Christopher Harries
@CjHarries14
With parties jostling for prominence and a coordinated campaign underway to build the personal profile of the First Minister, you can tell a Welsh Parliament election is in the air…
Coronavirus has highlighted the effects of devolution and shone a spotlight First Minister like never before. Pre-COVID crisis, the identity of the First Minister was largely oblivious to the wider public. I suspect that before the crisis Mark Drakeford could have ventured from his home in the salubrious suburb of Pontcanna into the city centre and enjoyed relative anonymity. The Welsh Labour leader may now be facing a “new-normal” of his own.
While the profile of the First Minister’s office has been raised, on a personal level, he remains something of an unknown to the public.
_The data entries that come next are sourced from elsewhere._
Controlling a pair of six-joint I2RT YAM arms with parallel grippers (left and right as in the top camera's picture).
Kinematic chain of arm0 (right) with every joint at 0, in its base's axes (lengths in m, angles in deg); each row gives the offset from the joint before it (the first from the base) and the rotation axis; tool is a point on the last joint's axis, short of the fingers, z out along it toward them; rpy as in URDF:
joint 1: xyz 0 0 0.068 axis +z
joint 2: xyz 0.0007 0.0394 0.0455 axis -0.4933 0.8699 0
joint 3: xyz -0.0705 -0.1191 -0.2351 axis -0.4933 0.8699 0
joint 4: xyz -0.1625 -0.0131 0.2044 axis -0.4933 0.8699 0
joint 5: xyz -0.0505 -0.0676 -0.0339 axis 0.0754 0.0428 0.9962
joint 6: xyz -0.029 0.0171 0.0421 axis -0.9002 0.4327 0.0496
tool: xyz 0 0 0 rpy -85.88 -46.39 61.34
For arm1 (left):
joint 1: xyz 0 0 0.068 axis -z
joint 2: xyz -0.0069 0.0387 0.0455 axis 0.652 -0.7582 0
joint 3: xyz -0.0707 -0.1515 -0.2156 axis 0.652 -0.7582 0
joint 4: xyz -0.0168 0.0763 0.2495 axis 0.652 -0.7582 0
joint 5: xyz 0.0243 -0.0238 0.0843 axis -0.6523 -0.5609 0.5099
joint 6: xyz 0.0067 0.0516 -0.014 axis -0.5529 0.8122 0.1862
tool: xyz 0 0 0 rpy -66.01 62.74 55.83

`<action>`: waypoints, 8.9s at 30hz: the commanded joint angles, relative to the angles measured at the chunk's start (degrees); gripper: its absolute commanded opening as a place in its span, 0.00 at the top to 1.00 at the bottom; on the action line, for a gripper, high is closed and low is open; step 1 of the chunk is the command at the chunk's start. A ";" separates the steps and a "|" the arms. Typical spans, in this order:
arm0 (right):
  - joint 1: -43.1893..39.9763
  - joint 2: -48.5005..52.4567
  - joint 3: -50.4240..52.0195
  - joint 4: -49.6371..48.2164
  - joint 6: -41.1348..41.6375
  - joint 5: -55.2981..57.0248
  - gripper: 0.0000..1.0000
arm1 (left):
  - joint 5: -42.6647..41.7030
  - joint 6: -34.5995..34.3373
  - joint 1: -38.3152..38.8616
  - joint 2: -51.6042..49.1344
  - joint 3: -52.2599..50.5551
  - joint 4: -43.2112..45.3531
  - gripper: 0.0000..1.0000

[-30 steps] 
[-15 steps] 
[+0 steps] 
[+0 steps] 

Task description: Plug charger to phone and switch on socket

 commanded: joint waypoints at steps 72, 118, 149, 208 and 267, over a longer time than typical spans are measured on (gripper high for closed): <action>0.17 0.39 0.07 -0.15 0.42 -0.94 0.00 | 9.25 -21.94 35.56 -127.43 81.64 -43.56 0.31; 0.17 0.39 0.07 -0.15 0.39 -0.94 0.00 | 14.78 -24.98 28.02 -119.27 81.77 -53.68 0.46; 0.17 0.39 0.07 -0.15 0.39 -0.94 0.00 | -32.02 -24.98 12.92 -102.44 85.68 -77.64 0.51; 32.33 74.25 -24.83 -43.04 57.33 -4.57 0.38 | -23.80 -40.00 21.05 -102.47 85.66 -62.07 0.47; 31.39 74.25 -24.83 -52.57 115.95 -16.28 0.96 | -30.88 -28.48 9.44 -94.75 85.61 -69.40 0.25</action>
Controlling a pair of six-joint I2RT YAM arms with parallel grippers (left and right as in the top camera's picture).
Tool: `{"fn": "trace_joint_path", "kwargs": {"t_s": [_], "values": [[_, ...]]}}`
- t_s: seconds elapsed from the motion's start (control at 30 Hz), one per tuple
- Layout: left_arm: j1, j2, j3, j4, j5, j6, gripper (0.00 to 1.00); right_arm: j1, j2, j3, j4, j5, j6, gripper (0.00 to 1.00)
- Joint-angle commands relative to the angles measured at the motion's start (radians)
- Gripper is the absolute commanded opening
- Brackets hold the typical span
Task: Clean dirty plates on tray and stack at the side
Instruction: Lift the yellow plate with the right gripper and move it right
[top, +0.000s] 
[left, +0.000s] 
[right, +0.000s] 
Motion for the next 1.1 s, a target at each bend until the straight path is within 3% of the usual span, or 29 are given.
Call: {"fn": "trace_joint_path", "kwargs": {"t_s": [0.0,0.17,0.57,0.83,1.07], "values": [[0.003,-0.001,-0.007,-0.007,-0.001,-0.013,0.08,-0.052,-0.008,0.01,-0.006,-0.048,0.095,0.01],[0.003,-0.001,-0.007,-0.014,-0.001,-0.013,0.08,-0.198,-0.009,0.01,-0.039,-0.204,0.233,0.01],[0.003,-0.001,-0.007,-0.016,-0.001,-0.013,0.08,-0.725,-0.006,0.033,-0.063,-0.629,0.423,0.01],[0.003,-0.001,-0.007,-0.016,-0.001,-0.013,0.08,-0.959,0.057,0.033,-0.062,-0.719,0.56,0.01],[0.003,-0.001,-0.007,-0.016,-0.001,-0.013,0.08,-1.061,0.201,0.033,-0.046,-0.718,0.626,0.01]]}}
As the election for the Welsh Parliament looms closer however, Welsh Labour spin doctors are making a concerted effort to introduce the electorate to Mark Drakeford.
In recent weeks, we have endured Drakeford informing us of his love for cheese and painful spectacle of him playing Drake or Drakeford on the radio. In a somehow more bizarre twist, we have also learnt that the First Minister has been living in a hut at the bottom of his garden due to Coronavirus.
Such efforts are being made because Labour are painfully-aware that Drakeford has about as much personal appeal as the cheese of which he speaks so highly. The First Minister desperately needs a PR boost, and frantic staffers are trying everything (and seemingly, anything) to make it happen.
Instead of jovial questions around food preference and which part of his property he is occupying this week, one would hope that the First Minister would be subjected to some real scrutiny by the media. Cosy interviews may lead to instant gratification for social media, but after more than twenty years of Labour governance in Wales, surely there is much more to answer for.
The Welsh media must resist the lure of allowing politics to become fixated on the individual. In the coming months, the debate should not focus on the individuals jockeying to be First Minister, but on scrutinising the policy platform on which they stand and the track record of their parties.
For the media to allow itself to get caught up in Drakeford’s “Call Me Mark” campaign would be a disservice to the people of Wales at such a crucial juncture.